Crypto Twitter is awash with images of stacks of GPUs being sold on second-hand markets, and prices for new and used units are starting to come down out of the stratosphere.
Earlier this week, Hardware Times reported that Chinese reseller markets showed Nvidia RTX 3080s for as low as $523. Furthermore, PC gamers reported that RTX 3060 Ti’s were going for as low as $300 to $350 on some used marketplaces.
GPU flood is here.
Chinese miners and South Asian ecafes now dismantling their mining rigs and putting cards up for auction on livestreams.
3060 Ti’s going for $300-$350 US … pic.twitter.com/kphmIt7vZw
— Hassan Mujtaba (@hms1193) June 21, 2022
Are They Safe To Buy?
As with anything used, especially computer components, it is a big gamble. Components running under constant heavy loads, high voltages, and high temperatures will get stressed, which will wear them out quicker.
Several gamers on social media have issued warnings over these used graphics cards that have been “abused” by crypto mining. Additionally, there have been reports from buyers of used cards that they had components replaced or had heating issues.
Gamers are generally anti-crypto, and some reasons given for not buying a used GPU were so extreme as to prevent miners from recouping any money from the process.
“Do not buy a post-mining GPU because it’s been on 24/7/365 and is therefore worn out”- Citation needed
“Do not buy a post-mining GPU ’cause it’ll help the miner recoup some of their losses from perpetuating a bullshit scam”- Unequivocal good pic.twitter.com/JzfvvkQ7pr
— Shaxbert🔞 (@shaxbert) June 23, 2022
As with all things, there are two sides to every story. One gamer pointed out that high voltage and thermal expansion are the things that kill a processor over time. “GPUs used for Ethereum mining were typically undervolted to use as little electricity as possible, so voltage hasn’t degraded them,” he added.

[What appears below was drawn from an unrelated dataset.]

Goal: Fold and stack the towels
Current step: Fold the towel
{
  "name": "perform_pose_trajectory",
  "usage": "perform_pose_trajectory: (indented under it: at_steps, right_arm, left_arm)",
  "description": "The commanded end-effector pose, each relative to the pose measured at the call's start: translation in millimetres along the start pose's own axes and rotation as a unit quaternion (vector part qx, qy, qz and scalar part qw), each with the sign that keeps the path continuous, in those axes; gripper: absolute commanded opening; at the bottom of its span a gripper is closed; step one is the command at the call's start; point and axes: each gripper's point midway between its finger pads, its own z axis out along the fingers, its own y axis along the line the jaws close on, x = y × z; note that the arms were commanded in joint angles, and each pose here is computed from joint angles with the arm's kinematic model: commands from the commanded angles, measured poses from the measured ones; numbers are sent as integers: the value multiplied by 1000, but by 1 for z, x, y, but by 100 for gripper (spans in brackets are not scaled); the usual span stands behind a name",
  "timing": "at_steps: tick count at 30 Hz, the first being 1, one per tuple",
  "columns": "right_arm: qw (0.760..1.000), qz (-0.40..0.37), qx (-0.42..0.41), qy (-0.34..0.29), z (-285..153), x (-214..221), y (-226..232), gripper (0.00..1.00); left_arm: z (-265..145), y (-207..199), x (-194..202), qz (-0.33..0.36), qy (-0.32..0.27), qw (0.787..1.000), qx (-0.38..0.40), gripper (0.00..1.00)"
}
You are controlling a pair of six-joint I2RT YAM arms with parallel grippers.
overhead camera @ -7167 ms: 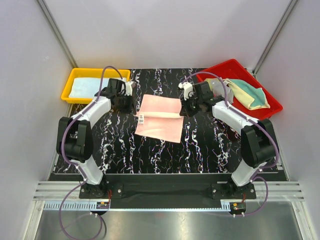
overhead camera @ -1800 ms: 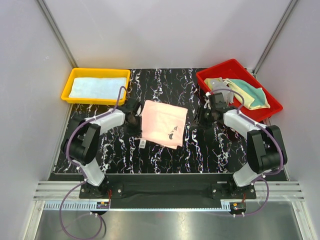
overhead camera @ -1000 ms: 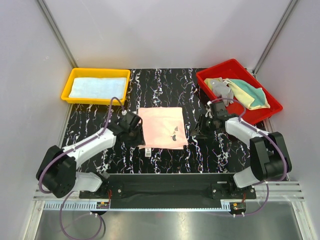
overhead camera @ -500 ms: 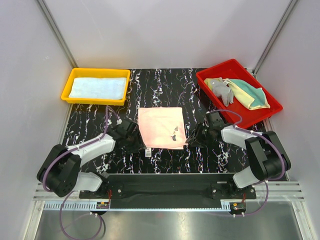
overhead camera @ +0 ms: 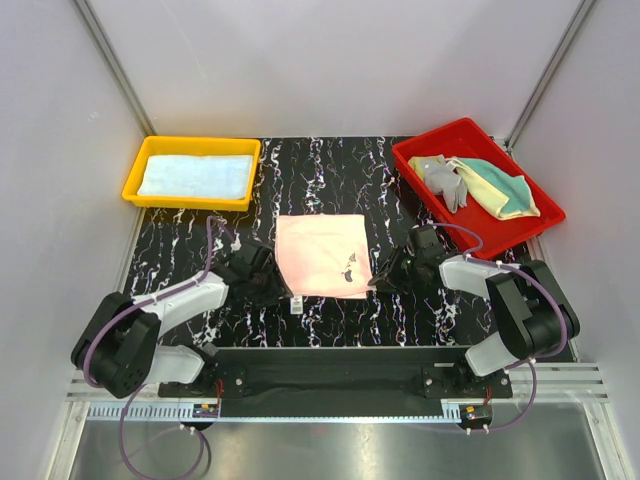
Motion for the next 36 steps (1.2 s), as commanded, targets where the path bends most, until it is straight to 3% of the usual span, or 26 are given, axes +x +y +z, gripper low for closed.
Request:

Furthermore, mining GPUs are left in a constant steady-state, and their temperatures fluctuate very little since they have constant cooling and minimal load spikes. He suggested buying from a marketplace with buyer protection before concluding:
“The main people who want you to believe used cards are bad are the people who make new graphics cards.”
Oi, I hate this website and the fact it makes you repeat yourself so damn much.
ONE MORE TIME:
A used mining GPU is not going to be any more or less likely to fail than any other used graphics cards, and I’ll tell you why:
— The Call is Coming from Inside the Nash (@Nash076) June 20, 2022
Hold Your Horses
PC Gamer pointed out that prices finally returning to the manufacturer’s suggested retail price after two years is good news, but cautioned against buying now. Nvidia’s 4000-series is close to release, meaning prices for the current batch of cards flooding the market will fall even further, both new and used.
“It’s great that we’re finally seeing GPUs at their MSRPs, but it’s important not to be blinded by the fact they’re available at close to MSRP or even below. It’s taken so long to get here, that the next-gen is just around the corner.”
If you’re willing to take the risk and can get a decent graphics card that you have seen tested and running for a couple of hundred bucks with buyer protection, then it may be worth pulling the trigger. However, prices will continue to fall along with demand, so for those not in a rush to upgrade, biding your time could be a better bet. Used computer components are always a bit of a lottery, whether they have been used for crypto mining or not.